What is being asked:
The whole listing that follows should be printed again, unchanged.

++++ Data segment ++++

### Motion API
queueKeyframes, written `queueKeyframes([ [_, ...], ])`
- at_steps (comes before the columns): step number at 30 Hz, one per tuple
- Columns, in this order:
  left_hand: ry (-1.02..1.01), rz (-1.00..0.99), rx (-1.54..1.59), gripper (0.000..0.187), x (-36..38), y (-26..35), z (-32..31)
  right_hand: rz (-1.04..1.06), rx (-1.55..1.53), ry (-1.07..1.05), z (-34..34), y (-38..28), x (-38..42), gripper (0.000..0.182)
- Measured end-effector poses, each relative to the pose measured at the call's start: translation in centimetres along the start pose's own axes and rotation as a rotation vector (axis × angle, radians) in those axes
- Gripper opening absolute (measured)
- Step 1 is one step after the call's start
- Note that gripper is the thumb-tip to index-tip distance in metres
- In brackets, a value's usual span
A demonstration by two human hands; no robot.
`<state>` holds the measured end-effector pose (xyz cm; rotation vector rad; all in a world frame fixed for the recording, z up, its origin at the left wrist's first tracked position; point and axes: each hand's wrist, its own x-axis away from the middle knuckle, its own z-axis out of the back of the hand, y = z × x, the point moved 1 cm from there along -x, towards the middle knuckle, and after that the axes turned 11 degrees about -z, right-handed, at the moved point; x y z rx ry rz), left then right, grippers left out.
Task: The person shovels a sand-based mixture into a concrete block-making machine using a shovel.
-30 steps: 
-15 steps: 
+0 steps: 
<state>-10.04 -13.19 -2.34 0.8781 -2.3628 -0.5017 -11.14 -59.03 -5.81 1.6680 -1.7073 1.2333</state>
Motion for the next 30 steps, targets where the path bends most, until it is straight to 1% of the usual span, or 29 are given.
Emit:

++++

Answer to this exercise:
### Motion API
queueKeyframes, written `queueKeyframes([ [_, ...], ])`
- at_steps (comes before the columns): step number at 30 Hz, one per tuple
- Columns, in this order:
  left_hand: ry (-1.02..1.01), rz (-1.00..0.99), rx (-1.54..1.59), gripper (0.000..0.187), x (-36..38), y (-26..35), z (-32..31)
  right_hand: rz (-1.04..1.06), rx (-1.55..1.53), ry (-1.07..1.05), z (-34..34), y (-38..28), x (-38..42), gripper (0.000..0.182)
- Measured end-effector poses, each relative to the pose measured at the call's start: translation in centimetres along the start pose's own axes and rotation as a rotation vector (axis × angle, radians) in those axes
- Gripper opening absolute (measured)
- Step 1 is one step after the call's start
- Note that gripper is the thumb-tip to index-tip distance in metres
- In brackets, a value's usual span
A demonstration by two human hands; no robot.
`<state>` holds the measured end-effector pose (xyz cm; rotation vector rad; all in a world frame fixed for the recording, z up, its origin at the left wrist's first tracked position; point and axes: each hand's wrist, its own x-axis away from the middle knuckle, its own z-axis out of the back of the hand, y = z × x, the point moved 1 cm from there along -x, towards the middle knuckle, and after that the axes turned 11 degrees about -z, right-handed, at the moved point; x y z rx ry rz), left then right, grippers left out.
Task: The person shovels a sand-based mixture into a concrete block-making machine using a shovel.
-30 steps: 
-15 steps: 
+0 steps: 
<state>-10.04 -13.19 -2.34 0.8781 -2.3628 -0.5017 -11.14 -59.03 -5.81 1.6680 -1.7073 1.2333</state>
Motion for the next 30 steps, targets where the path bends most, until it is straight to 1% of the usual span, or 29 are given.
Emit:

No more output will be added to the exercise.